Using Arrow Table Columns with Shaders
Apache Arrow tables store data in typed columns. luma.gl shaders consume typed vertex
attributes. The @luma.gl/arrow helpers connect those two models by deriving a
BufferLayout from an Arrow table and a shader ShaderLayout.
Apache Arrow Preliminaries
Apache Arrow has a rich type system that can represent a wide variety of binary data columns. A subset of these column types can be used directly as GPU vertex attribute data, meaning that such arrow columns can be uploaded efficiently to the GPU.
Apache Arrow supports primitive types like Float32, Uint32, and Uint8 that
describe the value stored in each row. It also supports fixed-length vectors of
these types with FixedSizeList. These scalar and fixed-length vector types map
directly to the memory layouts used by GPU vertex attributes.

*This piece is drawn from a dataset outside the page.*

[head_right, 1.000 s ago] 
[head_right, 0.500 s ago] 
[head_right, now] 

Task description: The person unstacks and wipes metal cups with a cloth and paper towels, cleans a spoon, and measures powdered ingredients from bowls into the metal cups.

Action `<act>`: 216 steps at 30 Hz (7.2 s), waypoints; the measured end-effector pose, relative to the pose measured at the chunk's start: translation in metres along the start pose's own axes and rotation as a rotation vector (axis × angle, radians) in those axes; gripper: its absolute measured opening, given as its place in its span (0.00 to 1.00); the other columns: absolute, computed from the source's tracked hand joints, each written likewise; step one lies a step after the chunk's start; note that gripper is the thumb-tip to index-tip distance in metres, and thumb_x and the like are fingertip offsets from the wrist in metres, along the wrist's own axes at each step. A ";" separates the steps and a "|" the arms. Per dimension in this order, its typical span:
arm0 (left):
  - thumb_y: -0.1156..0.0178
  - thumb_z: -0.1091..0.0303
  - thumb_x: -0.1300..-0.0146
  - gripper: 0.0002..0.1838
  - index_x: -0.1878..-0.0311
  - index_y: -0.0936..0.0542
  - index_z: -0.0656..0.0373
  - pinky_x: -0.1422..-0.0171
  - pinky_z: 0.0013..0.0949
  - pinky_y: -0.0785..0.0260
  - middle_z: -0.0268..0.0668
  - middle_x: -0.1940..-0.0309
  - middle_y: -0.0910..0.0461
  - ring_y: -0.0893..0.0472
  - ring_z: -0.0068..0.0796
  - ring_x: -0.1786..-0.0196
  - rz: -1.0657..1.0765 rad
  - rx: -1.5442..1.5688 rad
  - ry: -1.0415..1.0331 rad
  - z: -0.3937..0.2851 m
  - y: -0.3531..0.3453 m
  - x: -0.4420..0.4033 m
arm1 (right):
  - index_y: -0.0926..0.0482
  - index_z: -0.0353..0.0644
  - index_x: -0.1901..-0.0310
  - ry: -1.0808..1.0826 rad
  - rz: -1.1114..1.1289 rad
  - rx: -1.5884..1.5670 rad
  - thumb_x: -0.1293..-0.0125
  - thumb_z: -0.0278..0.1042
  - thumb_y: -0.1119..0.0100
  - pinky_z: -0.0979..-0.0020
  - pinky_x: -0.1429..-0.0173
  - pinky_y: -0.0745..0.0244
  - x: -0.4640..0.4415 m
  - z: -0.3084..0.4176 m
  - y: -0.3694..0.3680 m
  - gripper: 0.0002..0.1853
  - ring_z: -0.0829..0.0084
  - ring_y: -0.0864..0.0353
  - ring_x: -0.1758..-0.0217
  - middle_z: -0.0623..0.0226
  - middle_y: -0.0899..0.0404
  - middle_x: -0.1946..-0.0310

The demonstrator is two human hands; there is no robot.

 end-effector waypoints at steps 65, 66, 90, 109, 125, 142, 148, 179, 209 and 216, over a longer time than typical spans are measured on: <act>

Arrow also supports variable-length List columns. These are useful for data
such as polygons and paths, but they do not map directly to a single vertex
attribute without an additional conversion step.
Shader and Buffer Layout Preliminaries
luma.gl provides separate descriptions of shader attributes and the buffers that
provide data for those attributes. The key observation here is that shaders only
work with four vertex attribute scalar types (f32, f16, i32, and u32),
and there is some flexibility in what binary buffer layouts can feed these
declarations.
ShaderLayoutdescribes what the shader can accept, such asvec4<f32>.BufferLayoutdescribes how the current table column is stored in memory, such asfloat32x4,float16x4, orunorm8x4.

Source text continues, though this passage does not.